The toppled leader returned to court today to hear Kurdish witnesses in a second trial describe what prosecutors say was a campaign of genocide.
Saddam was convicted on Sunday of the killings of 148 Shia villagers from Dujail after a failed assassination bid in 1982.
The case for genocide against Kurds in 1988 is still hearing prosecution evidence and could last well into next year.
Defence lawyers in the Dujail case have 30 days to make submissions to the appeals court, which then reviews the documents in the case and makes its decision.
One observer of the court cited sources inside the Tribunal as saying an appeal ruling could be timed for some point next year to coincide with the end of the genocide trial so Kurds too would feel their grievances had been heard.
But in an interview with the BBC shown today, Prime Minister Nuri al-Maliki, who heads a Shia- and Kurdish-dominated government, indicated it could be much sooner.
"The law gives a month for the appeal process and then gives a month for the implementation of the sentence after the decision is taken. And I think the court is determined to pursue this case that they are looking at, but we will not interfere," Maliki said, according to a BBC translation of his remarks.
Elsewhere a defence lawyer in Saddam Hussein's genocide trial in Baghdad today demanded that the court investigate the alleged ransacking of the defence team's office in the US-controlled Green Zone.

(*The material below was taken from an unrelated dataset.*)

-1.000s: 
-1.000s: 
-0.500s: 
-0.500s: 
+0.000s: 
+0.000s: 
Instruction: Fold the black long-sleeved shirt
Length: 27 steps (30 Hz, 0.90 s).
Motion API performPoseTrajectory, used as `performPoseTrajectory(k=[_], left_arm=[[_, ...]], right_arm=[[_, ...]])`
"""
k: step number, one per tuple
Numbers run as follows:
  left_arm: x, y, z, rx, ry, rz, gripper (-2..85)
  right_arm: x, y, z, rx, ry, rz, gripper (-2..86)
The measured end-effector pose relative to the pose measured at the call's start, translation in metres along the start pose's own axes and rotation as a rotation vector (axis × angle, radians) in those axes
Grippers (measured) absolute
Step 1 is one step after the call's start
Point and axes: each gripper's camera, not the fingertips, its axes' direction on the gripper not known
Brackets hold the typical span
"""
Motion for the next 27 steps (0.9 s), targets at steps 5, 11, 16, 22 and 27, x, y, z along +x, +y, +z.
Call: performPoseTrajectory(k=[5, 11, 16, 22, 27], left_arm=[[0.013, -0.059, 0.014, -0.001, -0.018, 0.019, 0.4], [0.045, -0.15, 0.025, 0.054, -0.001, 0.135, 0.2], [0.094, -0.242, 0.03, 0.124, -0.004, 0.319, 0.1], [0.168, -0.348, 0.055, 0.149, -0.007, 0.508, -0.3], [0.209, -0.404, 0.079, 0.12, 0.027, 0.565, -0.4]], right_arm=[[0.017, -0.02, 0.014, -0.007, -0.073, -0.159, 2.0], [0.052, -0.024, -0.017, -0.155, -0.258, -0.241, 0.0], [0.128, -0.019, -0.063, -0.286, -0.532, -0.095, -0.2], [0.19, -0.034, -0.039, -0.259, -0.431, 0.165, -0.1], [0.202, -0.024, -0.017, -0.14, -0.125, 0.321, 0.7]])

Counsel Badee Izzat Aref issued the demand as the trial resumed with Saddam and the six co-defendants present. They have been on trial since August for their roles in a crackdown against Kurdish insurgents in the late 1980s.
About 180,000 people, mostly civilians, died in the crackdown, codenamed Operation Anfal, the prosecution has said.
Counsel Badee Izzat Aref
Mr Aref told the court that intruders last month damaged and stole dozens of documents, undermining the defence's effort in the trial.

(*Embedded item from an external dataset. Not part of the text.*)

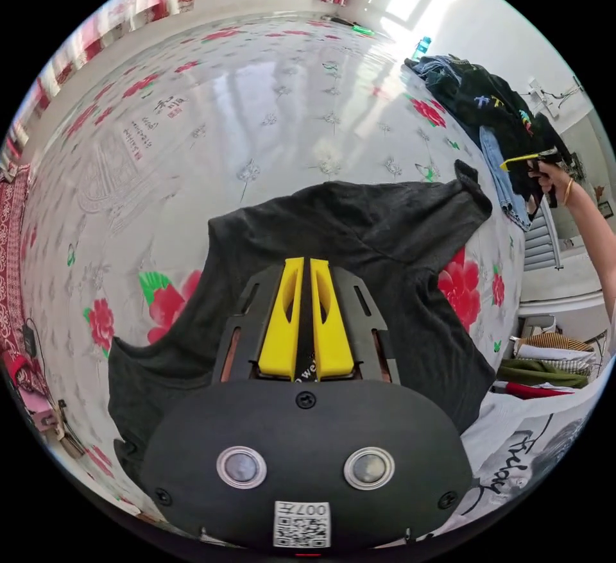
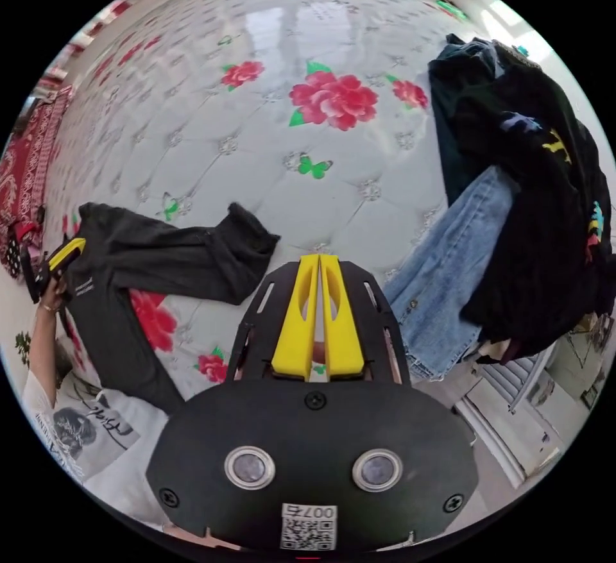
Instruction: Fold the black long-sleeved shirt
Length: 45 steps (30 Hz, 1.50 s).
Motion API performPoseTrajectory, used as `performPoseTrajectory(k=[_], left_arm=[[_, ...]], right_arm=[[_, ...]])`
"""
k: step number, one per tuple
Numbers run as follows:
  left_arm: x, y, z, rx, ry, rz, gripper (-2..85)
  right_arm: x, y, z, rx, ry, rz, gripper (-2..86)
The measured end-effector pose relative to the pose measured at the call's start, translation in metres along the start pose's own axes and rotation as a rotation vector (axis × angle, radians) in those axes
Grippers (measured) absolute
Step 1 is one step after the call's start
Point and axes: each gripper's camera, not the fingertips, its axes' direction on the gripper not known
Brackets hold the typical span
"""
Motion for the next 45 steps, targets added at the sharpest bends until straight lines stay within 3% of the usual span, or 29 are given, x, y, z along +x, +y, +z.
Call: performPoseTrajectory(k=[7, 13, 17, 19, 24, 27, 30, 34, 37, 41, 45], left_arm=[[0.011, -0.036, 0.025, 0.023, -0.031, 0.05, -0.4], [0.006, -0.048, 0.041, 0.044, -0.05, 0.005, -0.7], [0.008, -0.049, 0.042, 0.04, -0.09, 0.02, -0.8], [0.008, -0.046, 0.042, 0.047, -0.099, 0.02, -0.9], [-0.005, -0.033, 0.039, 0.09, -0.054, -0.046, -0.9], [-0.009, -0.03, 0.036, 0.08, -0.049, -0.06, -0.9], [-0.012, -0.024, 0.027, 0.097, -0.091, -0.076, -0.9], [-0.019, -0.009, -0.002, 0.209, -0.057, -0.096, -0.8], [-0.026, 0.015, -0.026, 0.258, -0.056, -0.123, -0.2], [-0.044, 0.091, -0.052, 0.241, -0.063, -0.212, 1.9], [-0.087, 0.216, -0.084, 0.183, -0.109, -0.502, 4.1]], right_arm=[[-0.054, 0.057, 0.005, 0.283, -0.212, -0.17, 3.7], [-0.119, 0.071, 0.048, 0.275, 0.073, -0.286, 2.8], [-0.092, 0.088, 0.046, 0.314, 0.155, -0.176, 0.5], [-0.05, 0.112, 0.037, 0.364, 0.174, -0.011, 0.2], [0.039, 0.169, 0.063, 0.382, -0.043, 0.373, 0.1], [0.056, 0.196, 0.083, 0.417, -0.178, 0.459, 0.7], [0.059, 0.21, 0.072, 0.416, -0.041, 0.573, 1.1], [0.01, 0.205, 0.042, 0.521, 0.159, 0.318, 0.9], [-0.032, 0.183, 0.048, 0.506, 0.106, 0.104, 0.5], [-0.038, 0.155, 0.078, 0.363, 0.008, 0.16, 0.0], [-0.087, 0.17, 0.051, 0.534, 0.085, 0.062, -0.2]])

Chief judge Mohammed Oreibi al-Khalifa ordered the prosecution to give a new set of documents to the defence.
"I demand the opening of an investigation on the American side because the area of the offices is guarded by the Americans, who would shoot anybody who comes near," Mr Aref said. It was the first time that Mr Aref appeared in the court since September 21st when the defence team announced a boycott of the trial to protest the court's rejection of many of their motions.